If a legal challenge is mounted on the basis that creating external metadata, such as an index of positions in the stream, is a breach of copyright in the stream then it will be one of the more memorable attempts to overreach copyright law. If such a thing were allowed to stand then the act of creating an index card for a DVD library listing the length of the feature and extras would be a copyright violation, bookmarking a position in a movie your are watching would be a violation: clearly an idiotic proposition and counter to the public interest. I suspect, as usual, copyright holders will attempt to circumvent the actual copyright law by using contracts to do an end-run.

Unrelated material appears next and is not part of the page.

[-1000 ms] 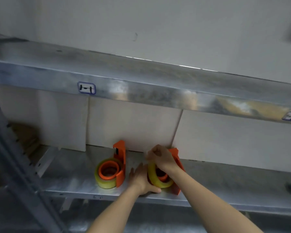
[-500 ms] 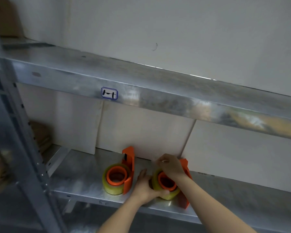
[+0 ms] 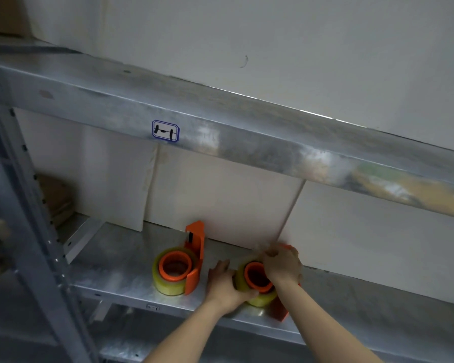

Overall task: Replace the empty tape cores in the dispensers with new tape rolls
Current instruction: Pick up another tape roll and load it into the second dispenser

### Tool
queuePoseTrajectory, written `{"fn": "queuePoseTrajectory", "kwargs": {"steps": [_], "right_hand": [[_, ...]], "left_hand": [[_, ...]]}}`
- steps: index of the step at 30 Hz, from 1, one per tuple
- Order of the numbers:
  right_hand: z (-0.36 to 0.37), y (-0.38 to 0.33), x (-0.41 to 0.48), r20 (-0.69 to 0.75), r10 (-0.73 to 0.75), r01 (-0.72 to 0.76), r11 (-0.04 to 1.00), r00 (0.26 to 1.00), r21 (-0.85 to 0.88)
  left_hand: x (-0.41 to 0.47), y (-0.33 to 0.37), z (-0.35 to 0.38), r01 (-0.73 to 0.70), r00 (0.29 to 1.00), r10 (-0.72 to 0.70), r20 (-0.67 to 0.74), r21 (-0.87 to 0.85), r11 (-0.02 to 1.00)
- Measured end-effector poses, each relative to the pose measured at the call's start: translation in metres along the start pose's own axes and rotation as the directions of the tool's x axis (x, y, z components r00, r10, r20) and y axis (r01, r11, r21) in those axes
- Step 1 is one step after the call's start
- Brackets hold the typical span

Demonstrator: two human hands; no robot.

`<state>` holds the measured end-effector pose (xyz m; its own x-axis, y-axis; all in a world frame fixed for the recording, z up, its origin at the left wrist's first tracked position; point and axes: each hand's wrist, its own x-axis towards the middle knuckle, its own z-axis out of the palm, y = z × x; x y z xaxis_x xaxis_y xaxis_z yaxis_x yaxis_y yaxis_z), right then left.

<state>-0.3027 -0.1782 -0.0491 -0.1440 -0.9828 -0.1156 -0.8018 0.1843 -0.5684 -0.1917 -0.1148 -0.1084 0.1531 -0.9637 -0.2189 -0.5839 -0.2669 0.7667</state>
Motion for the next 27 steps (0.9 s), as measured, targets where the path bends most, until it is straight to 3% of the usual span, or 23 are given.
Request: {"fn": "queuePoseTrajectory", "kwargs": {"steps": [5,8,11,14,24,27], "right_hand": [[-0.019,0.003,0.002,-0.003,0.007,-0.006,0.981,1.000,0.192],[-0.028,0.007,0.003,-0.003,0.084,-0.078,0.934,0.996,0.348],[-0.033,0.010,0.002,0.017,0.135,-0.127,0.875,0.991,0.467],[-0.036,0.014,0.000,0.035,0.147,-0.142,0.827,0.989,0.544],[-0.032,0.015,-0.001,0.052,0.146,-0.148,0.798,0.988,0.583],[-0.027,0.015,0.000,0.049,0.137,-0.141,0.815,0.989,0.562]], "left_hand": [[-0.006,0.004,-0.001,0.011,1.000,-0.011,0.009,-0.005,1.000],[-0.007,0.007,0.000,0.026,0.999,-0.021,0.030,-0.173,0.985],[-0.006,0.015,-0.001,0.131,0.990,-0.097,0.106,-0.388,0.912],[-0.003,0.022,-0.004,0.197,0.979,-0.151,0.134,-0.477,0.857],[0.003,0.014,0.008,0.325,0.946,-0.233,0.227,-0.647,0.690],[0.004,0.024,0.011,0.386,0.921,-0.256,0.294,-0.602,0.699]]}}
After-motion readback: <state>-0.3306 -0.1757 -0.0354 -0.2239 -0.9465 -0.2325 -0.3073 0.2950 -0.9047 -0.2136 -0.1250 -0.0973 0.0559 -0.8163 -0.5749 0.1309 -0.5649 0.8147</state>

Re:Advertising never ends (Score:5, Interesting)
I was also surprised by the number of pharmacutical adverts I saw. Over here in the UK, direct-to-consumer advertising of drugs is prohibited.
Re:I work in the advertising industry (Score:5, Interesting)
Ads on the Internet were interesting 10-15 years ago... Small static banners advertising stuff that might even be relevant for a student/nerd like me at that time. Today they lie ("You have won!", "You may be at risk..." etc.), flash, jump, shake, slide over content etc. and that beyond obnoxious.
Sorry, but even back then they were obnoxious. There was like maybe a year of ads that were like you describe, then it quickly degenerated into crap "Punch the monkey!" type ads, animated images, flash animations, pop-ups, pup-unders, and sound. By 1999 it was already a cesspit.
Whenever I happen to unblock ads or surf from other machines, the ads are all over the place
Same here. The unfiltered Internet is always a shock to me.